Task => Your answer must consist of every line from the data below that includes the word "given".

Dataset content Block Start

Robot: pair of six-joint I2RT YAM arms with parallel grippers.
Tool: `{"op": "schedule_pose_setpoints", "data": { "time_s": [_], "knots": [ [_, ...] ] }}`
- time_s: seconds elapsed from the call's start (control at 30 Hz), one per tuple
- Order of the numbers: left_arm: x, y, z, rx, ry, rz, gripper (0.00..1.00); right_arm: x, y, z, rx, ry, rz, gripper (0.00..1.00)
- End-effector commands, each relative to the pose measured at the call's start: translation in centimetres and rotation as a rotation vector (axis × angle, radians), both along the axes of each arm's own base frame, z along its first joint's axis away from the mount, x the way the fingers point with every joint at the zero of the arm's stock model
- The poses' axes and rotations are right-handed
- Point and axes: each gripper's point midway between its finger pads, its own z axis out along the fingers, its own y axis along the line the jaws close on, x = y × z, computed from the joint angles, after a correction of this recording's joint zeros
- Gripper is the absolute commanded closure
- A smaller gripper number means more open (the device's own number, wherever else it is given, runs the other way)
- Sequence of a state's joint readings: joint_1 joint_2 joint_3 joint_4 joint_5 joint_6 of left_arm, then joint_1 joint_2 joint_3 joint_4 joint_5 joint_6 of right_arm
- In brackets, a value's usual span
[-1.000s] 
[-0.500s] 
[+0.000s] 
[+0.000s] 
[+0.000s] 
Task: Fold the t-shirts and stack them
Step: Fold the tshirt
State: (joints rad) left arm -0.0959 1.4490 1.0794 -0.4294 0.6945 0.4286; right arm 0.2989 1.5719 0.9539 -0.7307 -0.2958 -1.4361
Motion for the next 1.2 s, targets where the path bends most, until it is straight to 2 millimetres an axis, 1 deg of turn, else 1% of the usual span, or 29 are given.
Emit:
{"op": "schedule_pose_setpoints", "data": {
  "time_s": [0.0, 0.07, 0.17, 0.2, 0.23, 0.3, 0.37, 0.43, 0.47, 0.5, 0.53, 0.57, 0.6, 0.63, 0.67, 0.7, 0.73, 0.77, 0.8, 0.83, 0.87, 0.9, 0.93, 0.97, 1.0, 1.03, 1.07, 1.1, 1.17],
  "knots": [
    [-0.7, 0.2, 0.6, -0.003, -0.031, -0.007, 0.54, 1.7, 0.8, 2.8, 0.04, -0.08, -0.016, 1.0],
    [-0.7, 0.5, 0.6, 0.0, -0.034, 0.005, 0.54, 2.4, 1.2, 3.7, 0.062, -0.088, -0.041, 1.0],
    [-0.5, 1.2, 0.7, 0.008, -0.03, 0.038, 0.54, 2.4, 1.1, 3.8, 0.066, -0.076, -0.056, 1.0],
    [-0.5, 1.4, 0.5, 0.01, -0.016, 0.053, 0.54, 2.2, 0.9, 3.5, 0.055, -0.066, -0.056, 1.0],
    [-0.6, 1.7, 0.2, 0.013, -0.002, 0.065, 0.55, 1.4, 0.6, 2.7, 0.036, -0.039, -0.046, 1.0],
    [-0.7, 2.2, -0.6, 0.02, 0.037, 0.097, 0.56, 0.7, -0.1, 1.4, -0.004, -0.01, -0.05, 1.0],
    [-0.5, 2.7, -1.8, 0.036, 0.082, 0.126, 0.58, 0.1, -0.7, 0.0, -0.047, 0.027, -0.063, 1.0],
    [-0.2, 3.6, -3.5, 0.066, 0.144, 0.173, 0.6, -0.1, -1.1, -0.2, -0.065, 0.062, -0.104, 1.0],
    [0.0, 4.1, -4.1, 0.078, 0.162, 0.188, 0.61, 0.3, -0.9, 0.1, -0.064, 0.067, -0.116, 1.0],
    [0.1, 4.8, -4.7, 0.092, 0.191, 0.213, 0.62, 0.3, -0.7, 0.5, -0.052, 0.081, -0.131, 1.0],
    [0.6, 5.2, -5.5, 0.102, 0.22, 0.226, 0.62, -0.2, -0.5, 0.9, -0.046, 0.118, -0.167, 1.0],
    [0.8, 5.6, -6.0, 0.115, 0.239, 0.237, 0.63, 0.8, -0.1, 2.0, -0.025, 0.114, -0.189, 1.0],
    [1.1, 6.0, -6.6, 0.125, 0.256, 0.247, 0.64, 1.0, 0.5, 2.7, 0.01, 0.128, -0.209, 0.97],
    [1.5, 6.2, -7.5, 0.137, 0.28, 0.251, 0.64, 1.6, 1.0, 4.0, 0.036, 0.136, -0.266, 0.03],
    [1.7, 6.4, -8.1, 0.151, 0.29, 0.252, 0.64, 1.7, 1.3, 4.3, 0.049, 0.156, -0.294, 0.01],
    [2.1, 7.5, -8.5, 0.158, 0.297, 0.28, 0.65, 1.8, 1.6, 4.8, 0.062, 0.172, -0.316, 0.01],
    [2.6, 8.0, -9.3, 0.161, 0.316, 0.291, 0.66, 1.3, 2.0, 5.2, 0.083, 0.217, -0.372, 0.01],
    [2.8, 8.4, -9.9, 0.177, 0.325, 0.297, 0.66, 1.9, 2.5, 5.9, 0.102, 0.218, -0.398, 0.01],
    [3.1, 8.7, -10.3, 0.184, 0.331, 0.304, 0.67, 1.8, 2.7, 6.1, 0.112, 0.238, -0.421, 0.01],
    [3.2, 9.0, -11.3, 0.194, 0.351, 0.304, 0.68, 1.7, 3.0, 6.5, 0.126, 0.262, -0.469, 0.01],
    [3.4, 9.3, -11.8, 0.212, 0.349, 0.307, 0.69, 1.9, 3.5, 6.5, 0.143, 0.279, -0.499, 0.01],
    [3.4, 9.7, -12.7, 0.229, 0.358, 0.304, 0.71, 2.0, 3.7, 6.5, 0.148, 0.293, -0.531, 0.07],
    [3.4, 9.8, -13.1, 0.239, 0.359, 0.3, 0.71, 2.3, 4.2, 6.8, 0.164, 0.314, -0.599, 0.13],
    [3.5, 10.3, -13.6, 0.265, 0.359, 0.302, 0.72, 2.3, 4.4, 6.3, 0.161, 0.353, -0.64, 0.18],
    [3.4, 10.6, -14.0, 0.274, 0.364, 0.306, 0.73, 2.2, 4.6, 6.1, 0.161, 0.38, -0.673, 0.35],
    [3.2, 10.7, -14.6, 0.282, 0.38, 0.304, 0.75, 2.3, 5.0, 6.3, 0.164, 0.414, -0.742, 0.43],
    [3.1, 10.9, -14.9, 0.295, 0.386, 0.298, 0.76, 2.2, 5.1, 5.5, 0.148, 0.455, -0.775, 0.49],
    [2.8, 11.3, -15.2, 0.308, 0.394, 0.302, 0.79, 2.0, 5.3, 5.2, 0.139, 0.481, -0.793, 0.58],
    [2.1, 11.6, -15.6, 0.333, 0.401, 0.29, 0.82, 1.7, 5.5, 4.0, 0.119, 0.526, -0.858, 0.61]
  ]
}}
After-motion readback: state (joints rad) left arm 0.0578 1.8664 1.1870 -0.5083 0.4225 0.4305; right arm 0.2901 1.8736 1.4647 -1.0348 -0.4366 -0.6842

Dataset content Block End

Problem solution =>
- A smaller gripper number means more open (the device's own number, wherever else it is given, runs the other way)
Motion for the next 1.2 s, targets where the path bends most, until it is straight to 2 millimetres an axis, 1 deg of turn, else 1% of the usual span, or 29 are given.

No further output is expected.